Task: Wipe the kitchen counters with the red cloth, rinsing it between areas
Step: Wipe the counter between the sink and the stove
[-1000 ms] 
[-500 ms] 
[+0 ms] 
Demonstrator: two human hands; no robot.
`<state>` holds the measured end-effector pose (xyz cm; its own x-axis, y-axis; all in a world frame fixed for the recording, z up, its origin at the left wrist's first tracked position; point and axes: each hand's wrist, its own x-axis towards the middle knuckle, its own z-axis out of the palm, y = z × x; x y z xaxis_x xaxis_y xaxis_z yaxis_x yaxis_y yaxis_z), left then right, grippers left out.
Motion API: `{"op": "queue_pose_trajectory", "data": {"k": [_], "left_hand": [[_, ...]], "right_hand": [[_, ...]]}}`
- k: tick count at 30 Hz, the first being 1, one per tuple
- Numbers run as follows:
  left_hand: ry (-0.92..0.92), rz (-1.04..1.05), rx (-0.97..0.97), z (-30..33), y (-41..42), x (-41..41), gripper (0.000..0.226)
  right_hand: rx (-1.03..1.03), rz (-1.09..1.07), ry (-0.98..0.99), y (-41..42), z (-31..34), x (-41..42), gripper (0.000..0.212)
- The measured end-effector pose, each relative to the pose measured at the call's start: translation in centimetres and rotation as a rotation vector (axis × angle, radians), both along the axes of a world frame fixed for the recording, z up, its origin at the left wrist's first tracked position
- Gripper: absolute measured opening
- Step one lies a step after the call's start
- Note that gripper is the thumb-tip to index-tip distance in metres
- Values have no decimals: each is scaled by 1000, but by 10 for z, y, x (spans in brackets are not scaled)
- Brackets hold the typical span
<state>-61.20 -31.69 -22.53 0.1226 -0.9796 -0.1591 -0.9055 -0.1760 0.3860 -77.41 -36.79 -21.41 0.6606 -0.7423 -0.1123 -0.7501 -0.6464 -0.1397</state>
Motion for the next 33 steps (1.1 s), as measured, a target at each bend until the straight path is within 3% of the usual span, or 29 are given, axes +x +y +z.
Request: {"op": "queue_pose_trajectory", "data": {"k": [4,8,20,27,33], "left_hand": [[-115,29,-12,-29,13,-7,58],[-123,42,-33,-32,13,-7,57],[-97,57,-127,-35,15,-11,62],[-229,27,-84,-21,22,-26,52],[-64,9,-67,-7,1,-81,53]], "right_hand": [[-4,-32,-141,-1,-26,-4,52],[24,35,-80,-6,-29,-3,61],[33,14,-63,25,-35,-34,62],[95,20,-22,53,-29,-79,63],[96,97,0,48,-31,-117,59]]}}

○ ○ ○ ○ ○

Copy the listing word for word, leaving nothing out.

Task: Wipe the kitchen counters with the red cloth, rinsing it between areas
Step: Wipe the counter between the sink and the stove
[-1000 ms] 
[-500 ms] 
[+0 ms] 
Demonstrator: two human hands; no robot.
`<state>` holds the measured end-effector pose (xyz cm; its own x-axis, y-axis; all in a world frame fixed for the recording, z up, its origin at the left wrist's first tracked position; point and axes: each hand's wrist, its own x-axis towards the middle knuckle, its own z-axis out of the palm, y = z × x; x y z xaxis_x xaxis_y xaxis_z yaxis_x yaxis_y yaxis_z), left then right, grippers left out.
Motion API: `{"op": "queue_pose_trajectory", "data": {"k": [_], "left_hand": [[_, ...]], "right_hand": [[_, ...]]}}`
- k: tick count at 30 Hz, the first being 1, one per tuple
- Numbers run as follows:
  left_hand: ry (-0.92..0.92), rz (-1.04..1.05), rx (-0.97..0.97), z (-30..33), y (-41..42), x (-41..41), gripper (0.000..0.226)
  right_hand: rx (-1.03..1.03), rz (-1.09..1.07), ry (-0.98..0.99), y (-41..42), z (-31..34), x (-41..42), gripper (0.000..0.212)
- The measured end-effector pose, each relative to the pose measured at the call's start: translation in centimetres and rotation as a rotation vector (axis × angle, radians), both along the axes of a world frame fixed for the recording, z up, its origin at the left wrist's first tracked position
- Gripper: absolute measured opening
- Step one lies a step after the call's start
- Note that gripper is the thumb-tip to index-tip distance in metres
- Values have no decimals: each is scaled by 1000, but by 10 for z, y, x (spans in brackets are not scaled)
- Brackets hold the typical span
<state>-61.20 -31.69 -22.53 0.1226 -0.9796 -0.1591 -0.9055 -0.1760 0.3860 -77.41 -36.79 -21.41 0.6606 -0.7423 -0.1123 -0.7501 -0.6464 -0.1397</state>
Motion for the next 33 steps (1.1 s), as measured, a target at each bend until the straight path is within 3% of the usual span, or 29 are given, axes +x +y +z.
Request: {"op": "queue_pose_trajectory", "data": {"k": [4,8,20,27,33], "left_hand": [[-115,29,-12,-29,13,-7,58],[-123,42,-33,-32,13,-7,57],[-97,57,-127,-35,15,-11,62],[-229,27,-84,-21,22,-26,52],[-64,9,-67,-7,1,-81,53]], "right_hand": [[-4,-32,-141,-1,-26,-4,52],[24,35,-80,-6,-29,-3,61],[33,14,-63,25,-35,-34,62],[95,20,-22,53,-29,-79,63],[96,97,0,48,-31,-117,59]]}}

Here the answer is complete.